Task statement:
Look below for the lines from the one with "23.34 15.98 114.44" to the one with "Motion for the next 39", and copy exactly those lines, both ends included.
START Extracted records
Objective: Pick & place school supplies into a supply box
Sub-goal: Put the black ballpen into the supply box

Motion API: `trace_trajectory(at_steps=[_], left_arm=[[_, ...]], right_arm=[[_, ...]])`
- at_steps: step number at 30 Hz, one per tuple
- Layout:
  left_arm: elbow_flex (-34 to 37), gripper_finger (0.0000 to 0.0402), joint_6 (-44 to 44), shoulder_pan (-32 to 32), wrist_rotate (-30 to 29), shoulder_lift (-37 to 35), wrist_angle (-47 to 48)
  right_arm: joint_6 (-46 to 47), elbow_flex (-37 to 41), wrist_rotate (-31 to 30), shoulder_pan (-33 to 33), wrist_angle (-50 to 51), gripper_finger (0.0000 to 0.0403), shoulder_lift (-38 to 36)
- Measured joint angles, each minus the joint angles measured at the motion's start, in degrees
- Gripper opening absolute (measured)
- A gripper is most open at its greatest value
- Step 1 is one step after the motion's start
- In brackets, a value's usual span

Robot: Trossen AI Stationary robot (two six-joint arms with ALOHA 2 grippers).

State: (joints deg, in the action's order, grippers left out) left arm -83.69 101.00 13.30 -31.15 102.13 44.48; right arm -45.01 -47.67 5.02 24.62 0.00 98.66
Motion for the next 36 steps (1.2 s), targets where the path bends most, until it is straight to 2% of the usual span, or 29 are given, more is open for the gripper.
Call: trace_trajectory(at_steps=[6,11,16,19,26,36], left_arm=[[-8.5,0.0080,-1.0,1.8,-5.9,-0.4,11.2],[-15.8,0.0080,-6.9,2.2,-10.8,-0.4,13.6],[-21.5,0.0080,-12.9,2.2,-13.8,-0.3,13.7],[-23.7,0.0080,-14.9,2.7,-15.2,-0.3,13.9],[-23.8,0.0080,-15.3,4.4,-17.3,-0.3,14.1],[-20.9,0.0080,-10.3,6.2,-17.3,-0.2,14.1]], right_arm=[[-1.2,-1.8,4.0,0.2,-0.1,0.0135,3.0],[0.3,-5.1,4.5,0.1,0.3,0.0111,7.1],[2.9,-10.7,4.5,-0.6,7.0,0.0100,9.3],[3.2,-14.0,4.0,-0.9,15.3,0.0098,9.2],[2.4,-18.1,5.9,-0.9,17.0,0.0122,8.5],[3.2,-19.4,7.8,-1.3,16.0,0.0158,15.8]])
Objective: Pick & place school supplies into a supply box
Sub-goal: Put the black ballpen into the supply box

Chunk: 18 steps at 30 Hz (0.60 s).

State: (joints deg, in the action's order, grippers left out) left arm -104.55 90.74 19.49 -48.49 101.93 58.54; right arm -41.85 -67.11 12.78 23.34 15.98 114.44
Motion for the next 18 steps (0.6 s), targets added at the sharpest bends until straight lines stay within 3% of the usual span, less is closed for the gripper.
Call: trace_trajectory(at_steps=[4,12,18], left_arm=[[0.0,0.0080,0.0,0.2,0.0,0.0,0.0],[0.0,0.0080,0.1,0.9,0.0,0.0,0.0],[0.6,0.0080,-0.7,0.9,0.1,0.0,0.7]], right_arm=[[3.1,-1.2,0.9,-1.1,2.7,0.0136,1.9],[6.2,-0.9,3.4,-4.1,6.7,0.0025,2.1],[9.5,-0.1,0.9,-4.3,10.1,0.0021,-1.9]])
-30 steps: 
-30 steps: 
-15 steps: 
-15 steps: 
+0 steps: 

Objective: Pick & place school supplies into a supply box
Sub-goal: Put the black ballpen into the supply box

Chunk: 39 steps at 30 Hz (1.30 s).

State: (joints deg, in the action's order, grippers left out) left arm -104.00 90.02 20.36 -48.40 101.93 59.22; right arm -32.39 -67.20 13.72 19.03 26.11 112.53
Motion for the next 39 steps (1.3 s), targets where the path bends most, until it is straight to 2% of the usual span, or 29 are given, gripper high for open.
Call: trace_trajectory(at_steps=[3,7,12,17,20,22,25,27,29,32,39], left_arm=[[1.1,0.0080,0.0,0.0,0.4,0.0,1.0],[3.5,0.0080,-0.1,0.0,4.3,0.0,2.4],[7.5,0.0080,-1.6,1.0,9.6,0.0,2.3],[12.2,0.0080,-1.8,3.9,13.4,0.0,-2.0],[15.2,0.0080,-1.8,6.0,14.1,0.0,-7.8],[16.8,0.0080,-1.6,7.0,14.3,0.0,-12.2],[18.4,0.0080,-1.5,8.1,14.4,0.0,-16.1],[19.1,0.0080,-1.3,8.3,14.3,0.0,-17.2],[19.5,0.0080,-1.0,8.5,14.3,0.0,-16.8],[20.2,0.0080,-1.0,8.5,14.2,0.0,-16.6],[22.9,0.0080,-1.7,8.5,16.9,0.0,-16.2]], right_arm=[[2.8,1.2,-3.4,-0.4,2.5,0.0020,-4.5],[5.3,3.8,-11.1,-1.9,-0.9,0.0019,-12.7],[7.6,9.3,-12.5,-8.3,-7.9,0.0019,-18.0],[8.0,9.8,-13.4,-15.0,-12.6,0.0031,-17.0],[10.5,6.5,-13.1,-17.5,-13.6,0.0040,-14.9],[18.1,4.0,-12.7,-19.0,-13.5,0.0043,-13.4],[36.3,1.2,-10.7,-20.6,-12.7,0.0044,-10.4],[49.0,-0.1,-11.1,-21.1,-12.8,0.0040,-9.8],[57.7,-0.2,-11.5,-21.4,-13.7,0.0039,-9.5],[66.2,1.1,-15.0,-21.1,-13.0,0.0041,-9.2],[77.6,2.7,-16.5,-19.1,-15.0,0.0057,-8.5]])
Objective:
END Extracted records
Answer section:
State: (joints deg, in the action's order, grippers left out) left arm -104.55 90.74 19.49 -48.49 101.93 58.54; right arm -41.85 -67.11 12.78 23.34 15.98 114.44
Motion for the next 18 steps (0.6 s), targets added at the sharpest bends until straight lines stay within 3% of the usual span, less is closed for the gripper.
Call: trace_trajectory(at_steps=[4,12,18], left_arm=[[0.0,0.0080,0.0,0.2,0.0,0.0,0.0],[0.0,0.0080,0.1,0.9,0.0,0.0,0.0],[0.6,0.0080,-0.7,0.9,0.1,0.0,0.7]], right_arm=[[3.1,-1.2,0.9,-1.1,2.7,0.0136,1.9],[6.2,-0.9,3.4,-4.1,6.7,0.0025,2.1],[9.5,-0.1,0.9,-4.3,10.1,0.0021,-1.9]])
-30 steps: 
-30 steps: 
-15 steps: 
-15 steps: 
+0 steps: 

Objective: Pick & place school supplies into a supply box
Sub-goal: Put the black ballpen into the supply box

Chunk: 39 steps at 30 Hz (1.30 s).

State: (joints deg, in the action's order, grippers left out) left arm -104.00 90.02 20.36 -48.40 101.93 59.22; right arm -32.39 -67.20 13.72 19.03 26.11 112.53
Motion for the next 39 steps (1.3 s), targets where the path bends most, until it is straight to 2% of the usual span, or 29 are given, gripper high for open.

No further response is needed.